Before he made his decision, his parents asked all the right questions. They recognized that hockey was in his blood.

“My parents were very supportive. They knew that this was what I wanted to do and that this was a great opportunity for me to hopefully chase down a dream.”

Going to a high school with 2,000 students was a far cry from the small schoolhouse he attended in Elfros with one librarian and three teachers, one of whom doubled as the principal.

Junior hockey practice, meanwhile, provided an education of an altogether different type. The Kelowna coaching staff of Marc Habscheid and Jeff Truitt was very demanding.

“There were some days when it was tough to go to the rink because they were very strict, very hard on us,” Gelech said. “They taught us how to be good people first and great hockey players second. They instilled in us stuff that I’ll carry with me for the rest of my life.”

It was in junior hockey that Gelech began his true development as a player. Habscheid, who played in the NHL with Edmonton, Minnesota, Detroit and Calgary, preached the importance of being defensively accountable.

“He told me, ‘Be strong on the wall’ because that’s where he said I was going to make my living. Once I started getting that message, he taught me to drive the net.
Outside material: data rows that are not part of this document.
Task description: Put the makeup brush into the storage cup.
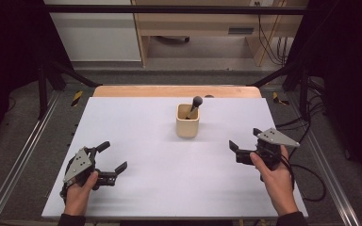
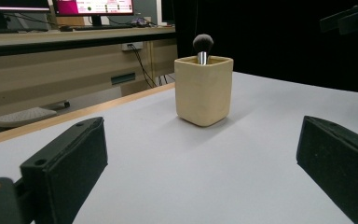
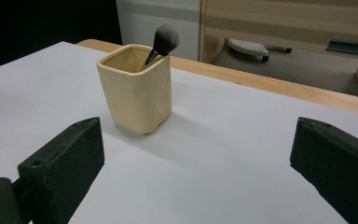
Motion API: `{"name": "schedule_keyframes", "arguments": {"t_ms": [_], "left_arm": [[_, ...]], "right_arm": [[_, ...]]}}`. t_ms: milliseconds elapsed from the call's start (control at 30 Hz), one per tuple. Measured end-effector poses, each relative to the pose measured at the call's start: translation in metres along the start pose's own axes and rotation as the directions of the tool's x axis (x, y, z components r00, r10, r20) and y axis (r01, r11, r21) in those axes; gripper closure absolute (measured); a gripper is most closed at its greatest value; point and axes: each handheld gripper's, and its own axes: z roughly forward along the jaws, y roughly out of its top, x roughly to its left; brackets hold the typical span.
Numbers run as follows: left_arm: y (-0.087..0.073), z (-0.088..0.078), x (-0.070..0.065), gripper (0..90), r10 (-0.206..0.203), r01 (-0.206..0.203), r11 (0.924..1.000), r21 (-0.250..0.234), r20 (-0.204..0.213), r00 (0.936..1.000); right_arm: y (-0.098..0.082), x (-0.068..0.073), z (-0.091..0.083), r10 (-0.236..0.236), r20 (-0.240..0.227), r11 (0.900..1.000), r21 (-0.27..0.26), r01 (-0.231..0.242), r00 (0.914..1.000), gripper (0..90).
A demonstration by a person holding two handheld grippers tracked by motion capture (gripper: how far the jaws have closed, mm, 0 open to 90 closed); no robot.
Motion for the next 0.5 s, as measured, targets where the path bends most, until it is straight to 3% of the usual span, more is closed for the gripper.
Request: {"name": "schedule_keyframes", "arguments": {"t_ms": [500], "left_arm": [[0.0,-0.001,-0.001,1.6,0.0,0.0,1.0,-0.003,-0.002,1.0]], "right_arm": [[-0.027,-0.013,-0.014,0.034,0.031,0.999,0.007,-0.034,0.9989,3.6]]}}
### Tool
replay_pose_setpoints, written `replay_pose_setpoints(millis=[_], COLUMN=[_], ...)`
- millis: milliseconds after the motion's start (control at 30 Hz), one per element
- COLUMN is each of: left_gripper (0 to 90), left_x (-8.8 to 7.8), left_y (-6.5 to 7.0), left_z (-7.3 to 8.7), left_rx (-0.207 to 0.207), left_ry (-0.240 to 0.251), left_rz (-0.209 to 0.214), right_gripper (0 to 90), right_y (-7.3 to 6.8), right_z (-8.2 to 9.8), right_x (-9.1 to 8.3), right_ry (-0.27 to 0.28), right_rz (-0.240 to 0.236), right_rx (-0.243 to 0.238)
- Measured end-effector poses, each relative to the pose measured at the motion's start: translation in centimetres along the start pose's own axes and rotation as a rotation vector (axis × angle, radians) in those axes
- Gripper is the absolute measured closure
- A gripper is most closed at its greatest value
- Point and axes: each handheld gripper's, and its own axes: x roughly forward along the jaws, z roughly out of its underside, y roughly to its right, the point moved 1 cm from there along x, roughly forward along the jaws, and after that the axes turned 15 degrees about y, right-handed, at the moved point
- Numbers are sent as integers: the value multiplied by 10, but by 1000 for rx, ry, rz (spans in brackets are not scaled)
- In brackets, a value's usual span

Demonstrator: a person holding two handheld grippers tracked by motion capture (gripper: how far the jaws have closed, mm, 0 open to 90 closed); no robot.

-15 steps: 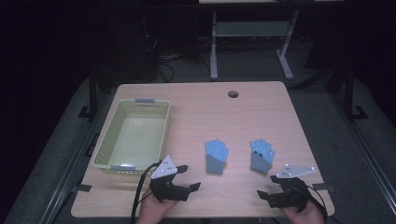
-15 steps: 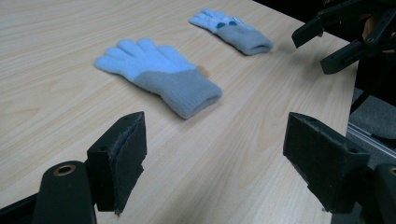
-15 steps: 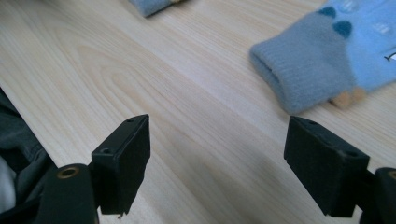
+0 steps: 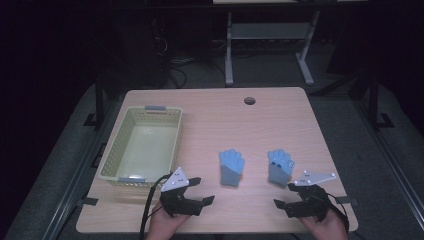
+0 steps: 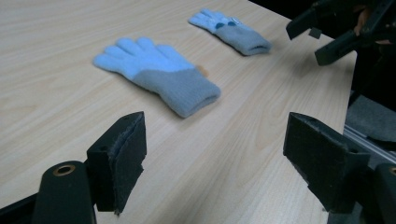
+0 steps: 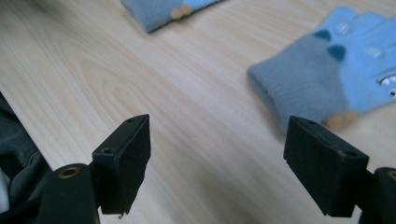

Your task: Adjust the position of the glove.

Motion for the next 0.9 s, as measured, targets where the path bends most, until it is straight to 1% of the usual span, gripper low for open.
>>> replay_pose_setpoints(millis=[33, 100, 133, 167, 233, 267, 300, 367, 433, 467, 500, 533, 600, 633, 667, 700, 767, 800, 867, 900], left_gripper=[212, 212, 212, 212, 212, 212, 212, 212, 211, 211, 210, 209, 209, 209, 209, 209, 209, 209, 209, 209], left_x=[2, 2, 2, 1, 1, 2, 2, 3, 3, 3, 5, 6, 8, 8, 10, 13, 14, 15, 16, 15], left_y=[-2, -3, -4, -5, -5, -5, -5, -5, -6, -7, -10, -10, -11, -11, -11, -12, -12, -11, -10, -10], left_z=[1, 1, 1, 0, 0, -1, -1, -3, -4, -5, -6, -6, -7, -7, -8, -8, -9, -10, -14, -16], left_rx=[-12, -15, -18, -19, -20, -15, -15, -6, -8, -12, -23, -30, -25, -25, -29, -28, -25, -17, -2, 2], left_ry=[-5, -7, -4, 5, 6, 10, 10, 13, 17, 19, 20, 21, 14, 14, 16, 8, 9, 5, 14, 21], left_rz=[0, -3, -8, -20, -23, -24, -24, -26, -28, -27, -24, -21, -19, -19, -17, -8, -4, -1, 4, 5], right_gripper=[229, 229, 231, 233, 233, 233, 233, 235, 238, 247, 271, 271, 271, 271, 271, 272, 277, 277, 290, 290], right_y=[1, 4, 6, 8, 9, 11, 11, 15, 15, 15, 19, 20, 22, 22, 24, 26, 27, 27, 30, 30], right_z=[-3, -6, -9, -14, -17, -23, -23, -31, -33, -36, -42, -45, -52, -52, -57, -60, -65, -65, -72, -72], right_x=[1, 2, 3, 6, 7, 10, 10, 13, 13, 13, 13, 13, 12, 12, 12, 11, 12, 12, 15, 15], right_ry=[0, 3, 8, 1, -2, -1, -1, -10, -15, -13, -20, -18, -19, -19, -20, -19, -40, -40, -61, -61], right_rz=[-3, -8, -16, -18, -15, -15, -15, -12, -10, -10, -22, -23, -22, -22, -20, -16, -4, -4, 2, 2], right_rx=[10, 5, 13, 11, 6, -4, -4, -8, -6, -6, -1, 0, 1, 1, 0, -5, -18, -18, -29, -29])
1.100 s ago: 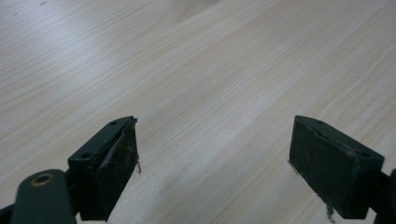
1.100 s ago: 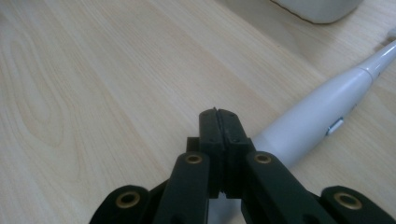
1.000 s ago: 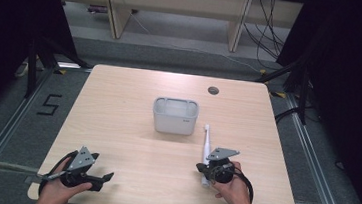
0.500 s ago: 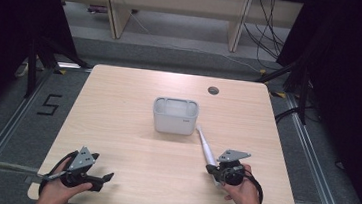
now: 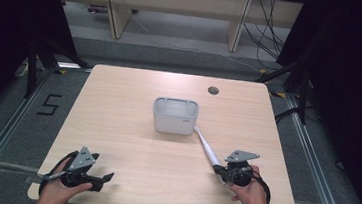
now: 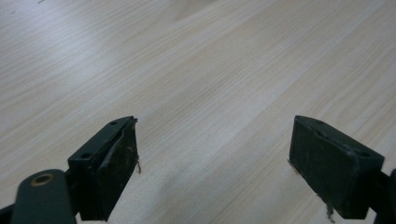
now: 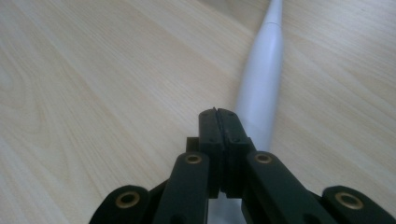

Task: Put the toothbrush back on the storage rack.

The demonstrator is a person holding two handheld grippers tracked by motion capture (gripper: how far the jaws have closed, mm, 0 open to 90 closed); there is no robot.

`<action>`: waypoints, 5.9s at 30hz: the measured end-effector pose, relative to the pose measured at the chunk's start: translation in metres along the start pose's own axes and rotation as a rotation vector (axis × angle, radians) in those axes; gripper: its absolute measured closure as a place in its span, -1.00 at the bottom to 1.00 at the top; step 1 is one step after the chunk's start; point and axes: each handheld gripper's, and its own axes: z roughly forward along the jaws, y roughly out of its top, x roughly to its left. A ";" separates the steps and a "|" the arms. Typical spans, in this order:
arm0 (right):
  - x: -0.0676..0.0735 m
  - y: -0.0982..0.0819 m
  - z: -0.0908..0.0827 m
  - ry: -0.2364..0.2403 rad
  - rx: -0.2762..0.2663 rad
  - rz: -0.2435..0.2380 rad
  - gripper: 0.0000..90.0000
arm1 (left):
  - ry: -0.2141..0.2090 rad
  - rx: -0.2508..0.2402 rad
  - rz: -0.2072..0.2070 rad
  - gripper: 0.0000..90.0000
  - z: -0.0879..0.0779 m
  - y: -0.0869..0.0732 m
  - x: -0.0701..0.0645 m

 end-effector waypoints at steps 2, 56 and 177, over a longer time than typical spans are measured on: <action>-0.002 -0.001 -0.002 -0.007 0.008 0.016 0.99 | 0.000 0.008 0.009 -0.66 0.000 0.000 0.001; -0.037 0.071 0.038 -0.090 0.467 -0.077 0.34 | 0.000 0.004 -0.002 -0.66 0.000 0.000 0.000; -0.028 0.220 0.002 -0.018 -0.406 0.042 0.48 | 0.001 -0.008 0.003 -0.66 0.000 0.000 0.002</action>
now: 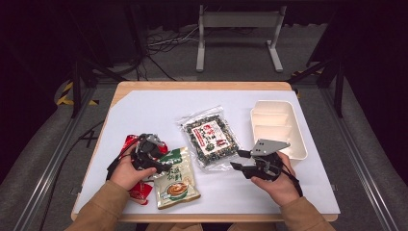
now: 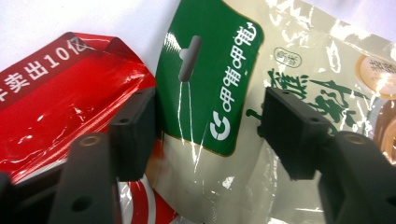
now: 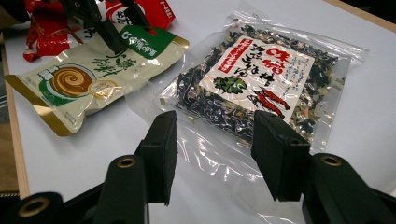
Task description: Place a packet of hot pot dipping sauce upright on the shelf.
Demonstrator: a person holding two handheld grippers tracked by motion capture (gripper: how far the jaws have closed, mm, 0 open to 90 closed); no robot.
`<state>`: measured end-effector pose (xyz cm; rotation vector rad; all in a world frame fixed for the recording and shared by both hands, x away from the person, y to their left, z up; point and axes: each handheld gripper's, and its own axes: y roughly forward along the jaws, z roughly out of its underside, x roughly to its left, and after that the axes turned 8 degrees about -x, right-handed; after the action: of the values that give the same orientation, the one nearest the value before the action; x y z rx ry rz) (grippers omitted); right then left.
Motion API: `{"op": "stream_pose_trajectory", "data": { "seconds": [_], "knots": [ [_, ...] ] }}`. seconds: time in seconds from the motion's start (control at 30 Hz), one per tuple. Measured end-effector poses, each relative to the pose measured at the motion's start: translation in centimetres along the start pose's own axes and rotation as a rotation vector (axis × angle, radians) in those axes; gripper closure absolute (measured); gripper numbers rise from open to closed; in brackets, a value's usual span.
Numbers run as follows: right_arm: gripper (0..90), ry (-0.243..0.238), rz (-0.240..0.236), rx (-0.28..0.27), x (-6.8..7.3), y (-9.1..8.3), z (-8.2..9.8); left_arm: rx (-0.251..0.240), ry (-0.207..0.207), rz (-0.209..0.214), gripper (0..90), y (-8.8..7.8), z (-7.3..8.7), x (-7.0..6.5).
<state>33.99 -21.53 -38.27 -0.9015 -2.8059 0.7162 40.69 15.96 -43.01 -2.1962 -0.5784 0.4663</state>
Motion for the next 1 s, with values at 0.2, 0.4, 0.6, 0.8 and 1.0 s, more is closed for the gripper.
{"op": "stream_pose_trajectory", "data": {
  "seconds": [0.2, 0.4, 0.6, 0.8, 1.0],
  "knots": [
    [50.8, -0.009, 0.004, 0.003, 0.0, 0.0, 0.0, 0.006, 0.018, 0.009, 56.7, 0.0, -0.1, -0.5],
    [51.5, -0.007, -0.001, 0.007, 0.1, 0.1, 0.0, -0.014, 0.019, 0.047, 75.7, -0.5, -0.1, -0.9],
    [51.8, -0.005, -0.004, 0.007, 0.1, 0.0, 0.0, -0.018, 0.023, 0.036, 82.0, -1.2, -0.4, -1.6],
    [52.0, -0.004, -0.004, 0.002, 0.0, 0.0, -0.1, -0.072, 0.043, 0.042, 83.1, -2.8, -0.9, -2.3],
    [53.3, -0.002, -0.005, -0.004, 0.2, -0.3, -0.3, -0.137, 0.092, 0.064, 83.7, -4.8, -1.7, -3.8]
  ]
}}
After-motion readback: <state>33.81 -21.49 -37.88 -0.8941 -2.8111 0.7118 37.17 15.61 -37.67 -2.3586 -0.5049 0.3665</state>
He said, ‘Shoot the puck and get there.’

“He knew exactly how to get what he needed out of his players. I can say he definitely pushed me to the brink.”

Gelech has always been a strong forechecker, in part, because it was true to what his father always preached.

“My dad had two rules. He would say, ‘Never dog it,’ which meant give 110 percent, never slack off. And he would always remind me to headman the puck, which meant passing it to a player who was skating ahead of me.”

Gelech took all of his lessons to heart. College was not an option, but that didn’t mean that he couldn’t learn. “Hockey is all I ever thought about,” he said.

Even though he now only gets back to Elfros a couple of weeks a year – his parents still live there – Gelech never stops thinking about the town, its influence, and how much growing up there helped shape his personality, his work ethic, his very being.

“I’m very proud of where I come from and what it’s meant to me,” he said. “Although I don’t know if I could ever live that ‘small’ again, I’ll definitely take my children back there so they can see my roots.

“I wouldn’t have wanted to grow up anywhere else. I wouldn’t trade it for anything.”

It’s that work ethic that attracted the Red Wings to offer a two-year deal to Gelech, whom the organization sees as a player in the mold of a Dan Cleary or Anaheim Ducks forward Travis Moen.

“He played with Moen in junior and he was just as good of a player,” Detroit assistant general manager Jim Nill told RedWingsCentral.com. “You’re just hoping. He’s still a young kid.”

Gelech recorded 17 goals and 17 assists for 34 points in 79 games last season with the AHL’s San Antonio Rampage. As a 6-foot-3, 200-pound forward, he has many of the attributes of a good NHL fourth liner.

“We like his size, he plays hard on the boards, he chases the puck well and he has pretty good hands for a big guy,” Nill said. “In this game, we’re forced to rush a lot of kids and we’re just hoping we find one of them who slips through the cracks, much like Dan Cleary did.”
Gelech would love to make that wish come true.

“That’s a role I’m completely comfortable with. Let’s face it, I’m not going to be a Ilya Kovalchuk or Sidney Crosby or a 100-point guy. That’s never going to happen.”

Gelech knows he has to be realistic. Every team needs role players, the Red Wings included.

“I’ve been impressed with the Detroit organization, how everyone from the scouts to the general manager are good people. You can tell they want to win and everybody is pulling the rope in the same direction.”

He sees the same esprit de corps in Grand Rapids. “We stumbled a little out of the gate but I’d rather it happen now than down the road,” he said. “We have a great bunch of guys. I think we’re in for a great year.”